Belfast Telegraph

Friday 26 December 2014

Ofsted voices concerns on teaching

Ofsted acting chief inspector Miriam Rosen warned teaching in England's schools is 'still too variable'
Ofsted acting chief inspector Miriam Rosen warned teaching in England's schools is 'still too variable'

Serious concerns have been raised that teaching in two fifths of schools is not good enough, with pupils subjected to unproductive and dull lessons.

In some cases, schools rely too much on worksheets and a narrow range of textbooks, according to Ofsted's annual report. It also suggests that many schools are coasting, with around one in seven remaining "stubbornly" satisfactory, with little prospect of improvement.

Acting chief inspector Miriam Rosen warned that teaching in England's schools is "still too variable", adding she was "disappointed" that there had not been a greater improvement in quality. And she indicated that England does not have the best-qualified teaching workforce it has ever had.

The annual report reveals that just 3% of secondary schools and 4% of primaries were judged outstanding for their teaching this year. Overall, teaching was no better than satisfactory in 41% of schools.

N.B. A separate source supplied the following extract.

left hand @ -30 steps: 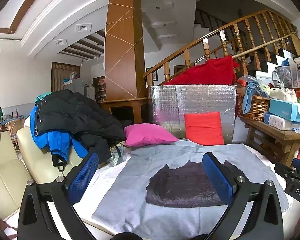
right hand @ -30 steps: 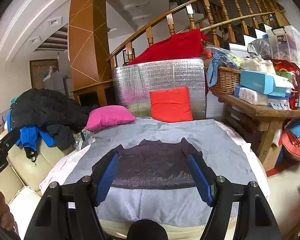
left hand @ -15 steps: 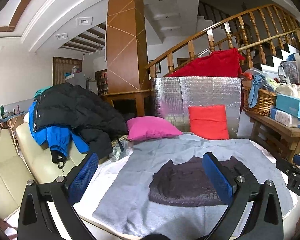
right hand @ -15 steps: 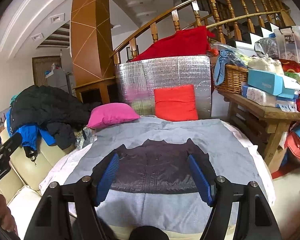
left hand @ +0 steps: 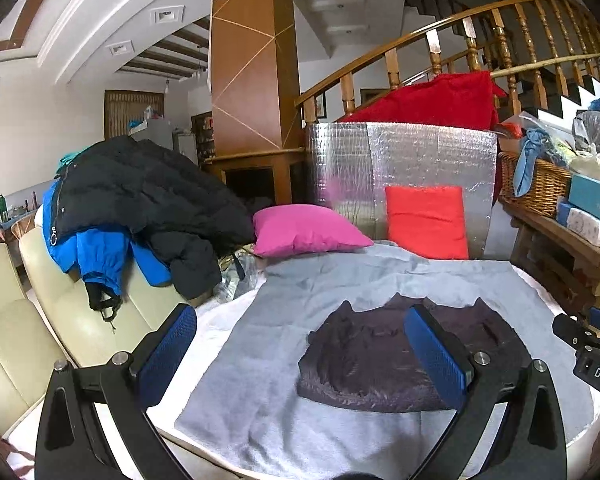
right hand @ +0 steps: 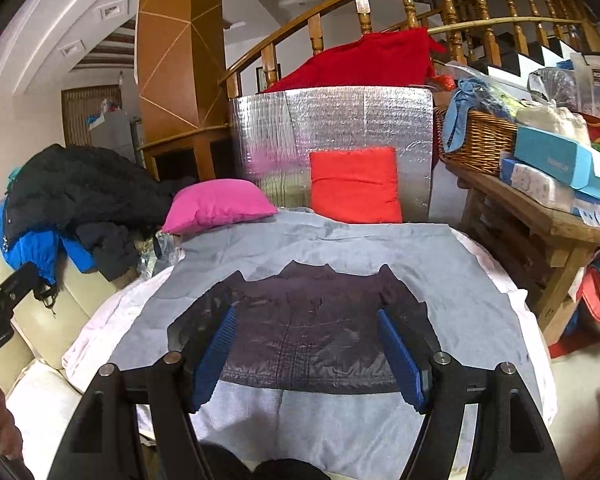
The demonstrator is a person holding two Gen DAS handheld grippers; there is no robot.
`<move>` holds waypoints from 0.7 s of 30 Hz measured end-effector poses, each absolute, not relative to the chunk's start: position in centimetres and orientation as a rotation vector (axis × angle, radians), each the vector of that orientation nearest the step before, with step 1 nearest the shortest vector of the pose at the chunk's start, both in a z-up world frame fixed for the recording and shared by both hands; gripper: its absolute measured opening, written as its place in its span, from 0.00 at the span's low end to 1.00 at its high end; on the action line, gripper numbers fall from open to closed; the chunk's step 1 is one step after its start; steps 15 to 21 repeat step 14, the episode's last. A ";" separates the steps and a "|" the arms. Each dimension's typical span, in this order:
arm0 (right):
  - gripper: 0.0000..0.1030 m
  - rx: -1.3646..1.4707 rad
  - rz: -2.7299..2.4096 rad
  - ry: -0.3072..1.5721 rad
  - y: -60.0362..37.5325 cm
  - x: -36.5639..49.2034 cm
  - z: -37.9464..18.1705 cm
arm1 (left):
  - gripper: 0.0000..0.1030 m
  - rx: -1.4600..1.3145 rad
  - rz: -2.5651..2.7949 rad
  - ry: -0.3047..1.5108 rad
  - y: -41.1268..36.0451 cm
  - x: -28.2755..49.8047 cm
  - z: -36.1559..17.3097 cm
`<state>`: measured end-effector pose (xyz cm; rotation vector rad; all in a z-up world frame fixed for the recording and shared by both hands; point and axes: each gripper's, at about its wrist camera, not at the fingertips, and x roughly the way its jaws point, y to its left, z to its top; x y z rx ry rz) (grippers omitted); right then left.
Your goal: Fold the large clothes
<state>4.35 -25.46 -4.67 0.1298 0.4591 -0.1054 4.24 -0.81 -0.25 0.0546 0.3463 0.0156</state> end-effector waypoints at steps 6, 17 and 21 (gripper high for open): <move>0.73 0.151 -0.124 0.486 -25.7 6.9 -5.4 | 1.00 0.063 0.002 0.382 -0.8 6.8 -0.9; 0.73 0.157 -0.146 0.503 -26.1 10.2 -6.4 | 1.00 0.048 -0.007 0.388 0.2 10.7 -2.7; 0.73 0.157 -0.146 0.503 -26.1 10.2 -6.4 | 1.00 0.048 -0.007 0.388 0.2 10.7 -2.7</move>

Ms Rosen said: "Looking carefully at our inspection results, there has been a slight improvement in the quality of teaching this year, bearing in mind that this year inspections have been more focused on weaker provision than last year.

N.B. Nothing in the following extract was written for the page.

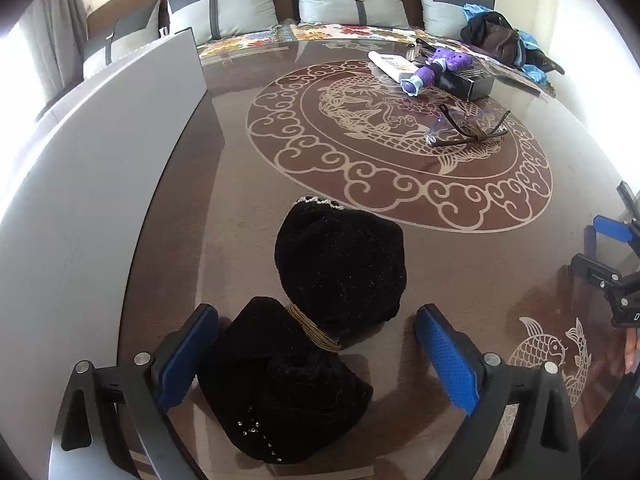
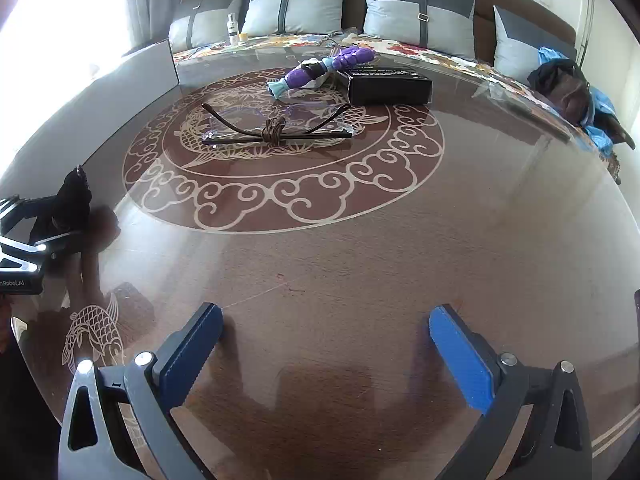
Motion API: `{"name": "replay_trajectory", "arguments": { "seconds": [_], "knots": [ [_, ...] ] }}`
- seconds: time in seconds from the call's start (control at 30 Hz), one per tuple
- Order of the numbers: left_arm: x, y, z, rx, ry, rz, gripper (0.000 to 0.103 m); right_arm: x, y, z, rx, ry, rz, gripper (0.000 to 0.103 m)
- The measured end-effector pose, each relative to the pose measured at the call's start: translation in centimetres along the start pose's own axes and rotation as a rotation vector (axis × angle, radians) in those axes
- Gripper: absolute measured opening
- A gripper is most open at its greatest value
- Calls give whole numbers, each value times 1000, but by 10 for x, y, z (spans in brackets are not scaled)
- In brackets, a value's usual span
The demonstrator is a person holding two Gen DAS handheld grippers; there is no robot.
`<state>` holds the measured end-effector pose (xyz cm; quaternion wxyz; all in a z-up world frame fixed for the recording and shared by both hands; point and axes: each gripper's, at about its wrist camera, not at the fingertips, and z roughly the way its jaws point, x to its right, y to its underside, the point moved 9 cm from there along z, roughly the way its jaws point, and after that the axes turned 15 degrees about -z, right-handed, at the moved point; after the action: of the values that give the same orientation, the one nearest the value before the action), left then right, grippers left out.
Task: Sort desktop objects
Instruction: 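Grasp the black velvet bags tied with gold cord with the left tool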
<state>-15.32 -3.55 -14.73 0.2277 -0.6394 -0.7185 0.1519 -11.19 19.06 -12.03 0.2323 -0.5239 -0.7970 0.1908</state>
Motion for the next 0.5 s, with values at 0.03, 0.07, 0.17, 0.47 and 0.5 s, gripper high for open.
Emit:
{"name": "replay_trajectory", "arguments": {
  "seconds": [0.03, 0.07, 0.17, 0.47, 0.5],
  "knots": [
    [0, 0, 0, 9, 2, -1, 103, 0, 0, 0, 0, 0, 0, 103],
    [0, 1, 0, 20, 3, 5, 103, 0, 0, 0, 0, 0, 0, 103],
    [1, 2, -1, 42, 12, 1, 103, 0, 0, 0, 0, 0, 0, 103],
    [1, 1, -1, 49, 19, 0, 103, 0, 0, 0, 0, 0, 0, 103],
    [1, 1, -1, 49, 19, 0, 103, 0, 0, 0, 0, -1, 0, 103]
  ]
}}
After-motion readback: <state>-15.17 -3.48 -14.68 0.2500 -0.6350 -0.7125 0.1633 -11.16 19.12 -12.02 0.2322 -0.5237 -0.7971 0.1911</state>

"Nevertheless we are disappointed that there hasn't been a greater improvement in the quality of teaching because teaching is such an important factor in driving improved standards for pupils and learners. We know what outstanding teaching looks like."

Asked if England still had the best-qualified teaching force, she said: "I think that particular statement was made quite a long time ago, back in something like 2003, it isn't something that we've particularly said recently.

"We do have good results from our inspections of initial teacher education, however in this area we are introducing new arrangements for inspection, we're consulting on those at the moment, and in this area too we intend to raise expectations."

The report shows that of all schools in England, almost a third (30%) were rated either as only satisfactory or inadequate. Among those inspected this year alone, almost half (44%) were judged no better than satisfactory.

Around 14% of schools inspected this year, nearly 800 in total, have been judged satisfactory twice in a row, and are considered to have no better than satisfactory capacity to improve. And 16 of 84 colleges inspected this year were found to be satisfactory for the third time in succession.